The latter is easy to achieve by wrapping encoders, e.g. a bert
, in DistributedDataParallel
.
bert = DistributedDataParallel(
bert, device_ids=[local_rank], output_device=local_rank, find_unused_parameters=True)
The former requires extra distributed ops in the loss function, which should be done according the original loss definition. For example,
from torch import distributed as dist
from grad_cache.functional import cat_input_tensor, gather_input_tensor
@cat_input_tensor
@gather_input_tensor
@autocast()
def contrastive_loss(x, y):
target = torch.arange(0, y.size(0), int(y.size(0) / x.size(0)), device=x.device)
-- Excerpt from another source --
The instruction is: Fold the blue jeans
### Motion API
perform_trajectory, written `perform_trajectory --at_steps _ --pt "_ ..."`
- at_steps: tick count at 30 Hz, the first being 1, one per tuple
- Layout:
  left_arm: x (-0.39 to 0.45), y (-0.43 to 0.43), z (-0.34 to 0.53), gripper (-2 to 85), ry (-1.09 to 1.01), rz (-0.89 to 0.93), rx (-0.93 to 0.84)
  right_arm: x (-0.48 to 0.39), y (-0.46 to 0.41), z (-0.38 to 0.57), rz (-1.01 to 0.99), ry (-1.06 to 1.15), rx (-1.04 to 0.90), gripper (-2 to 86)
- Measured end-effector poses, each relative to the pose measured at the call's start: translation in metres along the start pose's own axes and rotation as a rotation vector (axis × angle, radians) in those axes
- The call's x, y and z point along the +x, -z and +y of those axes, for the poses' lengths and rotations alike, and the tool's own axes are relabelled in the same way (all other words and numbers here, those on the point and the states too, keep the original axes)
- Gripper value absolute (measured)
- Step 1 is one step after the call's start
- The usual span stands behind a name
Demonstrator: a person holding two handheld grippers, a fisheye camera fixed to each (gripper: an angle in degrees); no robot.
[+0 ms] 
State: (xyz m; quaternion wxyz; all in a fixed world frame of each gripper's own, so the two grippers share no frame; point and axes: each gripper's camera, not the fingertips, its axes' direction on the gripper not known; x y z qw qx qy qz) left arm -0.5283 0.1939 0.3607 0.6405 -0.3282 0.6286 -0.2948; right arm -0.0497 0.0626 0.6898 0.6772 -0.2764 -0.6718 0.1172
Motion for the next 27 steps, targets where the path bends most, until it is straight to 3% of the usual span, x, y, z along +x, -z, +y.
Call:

scores = torch.matmul(x, y.transpose(0, 1))
# scale the loss as DistributedDataParallel will do mean reduce
return F.cross_entropy(scores, target=target) * dist.get_world_size()
Code Structure
grad_cache/grad_cache.py - Define the GradCache class. The code is under 300 lines including comments. For development, we encourage you to read through it.
grad_cache/functional.py - Define decorators to create higher order function for gradient caching from ordinary model call functions and loss functions.